* [What to work on] The reply should contain all of the data below, word for word.
───
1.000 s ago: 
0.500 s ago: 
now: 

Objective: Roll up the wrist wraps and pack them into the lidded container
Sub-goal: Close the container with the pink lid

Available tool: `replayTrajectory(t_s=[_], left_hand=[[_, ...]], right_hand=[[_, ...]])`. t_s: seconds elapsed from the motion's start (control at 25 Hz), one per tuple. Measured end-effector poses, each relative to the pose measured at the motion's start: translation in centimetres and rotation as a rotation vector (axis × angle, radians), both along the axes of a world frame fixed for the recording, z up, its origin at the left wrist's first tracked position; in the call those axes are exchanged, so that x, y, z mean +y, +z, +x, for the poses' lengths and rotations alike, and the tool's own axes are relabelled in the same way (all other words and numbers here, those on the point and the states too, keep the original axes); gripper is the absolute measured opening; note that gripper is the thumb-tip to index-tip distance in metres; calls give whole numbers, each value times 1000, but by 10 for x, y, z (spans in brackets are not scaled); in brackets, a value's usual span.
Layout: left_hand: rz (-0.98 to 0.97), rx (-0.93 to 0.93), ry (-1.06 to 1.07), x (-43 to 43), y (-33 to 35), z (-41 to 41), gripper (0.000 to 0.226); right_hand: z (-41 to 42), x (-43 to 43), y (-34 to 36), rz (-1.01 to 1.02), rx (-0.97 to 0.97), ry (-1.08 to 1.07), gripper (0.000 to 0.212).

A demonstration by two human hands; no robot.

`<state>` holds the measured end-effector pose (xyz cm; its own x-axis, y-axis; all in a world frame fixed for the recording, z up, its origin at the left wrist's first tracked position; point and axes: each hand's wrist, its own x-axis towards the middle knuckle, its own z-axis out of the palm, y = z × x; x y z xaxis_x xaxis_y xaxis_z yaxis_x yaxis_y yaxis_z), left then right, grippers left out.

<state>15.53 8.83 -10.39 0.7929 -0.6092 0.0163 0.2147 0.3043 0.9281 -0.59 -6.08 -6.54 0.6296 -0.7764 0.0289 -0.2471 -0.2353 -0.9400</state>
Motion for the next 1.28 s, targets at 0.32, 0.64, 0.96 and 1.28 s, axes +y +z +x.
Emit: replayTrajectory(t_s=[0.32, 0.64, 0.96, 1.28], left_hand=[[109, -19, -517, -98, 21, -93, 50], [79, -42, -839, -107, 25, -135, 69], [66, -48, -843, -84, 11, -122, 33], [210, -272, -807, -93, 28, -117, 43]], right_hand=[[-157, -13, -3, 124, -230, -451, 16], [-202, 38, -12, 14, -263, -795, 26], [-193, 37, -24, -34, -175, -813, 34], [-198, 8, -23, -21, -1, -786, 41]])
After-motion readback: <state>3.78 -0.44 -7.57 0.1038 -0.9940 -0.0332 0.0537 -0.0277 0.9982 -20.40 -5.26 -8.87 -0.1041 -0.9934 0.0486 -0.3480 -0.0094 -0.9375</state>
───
* [Your solution]
1.000 s ago: 
0.500 s ago: 
now: 

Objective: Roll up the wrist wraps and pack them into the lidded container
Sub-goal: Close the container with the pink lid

Available tool: `replayTrajectory(t_s=[_], left_hand=[[_, ...]], right_hand=[[_, ...]])`. t_s: seconds elapsed from the motion's start (control at 25 Hz), one per tuple. Measured end-effector poses, each relative to the pose measured at the motion's start: translation in centimetres and rotation as a rotation vector (axis × angle, radians), both along the axes of a world frame fixed for the recording, z up, its origin at the left wrist's first tracked position; in the call those axes are exchanged, so that x, y, z mean +y, +z, +x, for the poses' lengths and rotations alike, and the tool's own axes are relabelled in the same way (all other words and numbers here, those on the point and the states too, keep the original axes); gripper is the absolute measured opening; note that gripper is the thumb-tip to index-tip distance in metres; calls give whole numbers, each value times 1000, but by 10 for x, y, z (spans in brackets are not scaled); in brackets, a value's usual span.
Layout: left_hand: rz (-0.98 to 0.97), rx (-0.93 to 0.93), ry (-1.06 to 1.07), x (-43 to 43), y (-33 to 35), z (-41 to 41), gripper (0.000 to 0.226); right_hand: z (-41 to 42), x (-43 to 43), y (-34 to 36), rz (-1.01 to 1.02), rx (-0.97 to 0.97), ry (-1.08 to 1.07), gripper (0.000 to 0.212).

A demonstration by two human hands; no robot.

`<state>` holds the measured end-effector pose (xyz cm; its own x-axis, y-axis; all in a world frame fixed for the recording, z up, its origin at the left wrist's first tracked position; point and axes: each hand's wrist, its own x-axis towards the middle knuckle, its own z-axis out of the palm, y = z × x; x y z xaxis_x xaxis_y xaxis_z yaxis_x yaxis_y yaxis_z), left then right, grippers left out.

<state>15.53 8.83 -10.39 0.7929 -0.6092 0.0163 0.2147 0.3043 0.9281 -0.59 -6.08 -6.54 0.6296 -0.7764 0.0289 -0.2471 -0.2353 -0.9400</state>
Motion for the next 1.28 s, targets at 0.32, 0.64, 0.96 and 1.28 s, axes +y +z +x.
Emit: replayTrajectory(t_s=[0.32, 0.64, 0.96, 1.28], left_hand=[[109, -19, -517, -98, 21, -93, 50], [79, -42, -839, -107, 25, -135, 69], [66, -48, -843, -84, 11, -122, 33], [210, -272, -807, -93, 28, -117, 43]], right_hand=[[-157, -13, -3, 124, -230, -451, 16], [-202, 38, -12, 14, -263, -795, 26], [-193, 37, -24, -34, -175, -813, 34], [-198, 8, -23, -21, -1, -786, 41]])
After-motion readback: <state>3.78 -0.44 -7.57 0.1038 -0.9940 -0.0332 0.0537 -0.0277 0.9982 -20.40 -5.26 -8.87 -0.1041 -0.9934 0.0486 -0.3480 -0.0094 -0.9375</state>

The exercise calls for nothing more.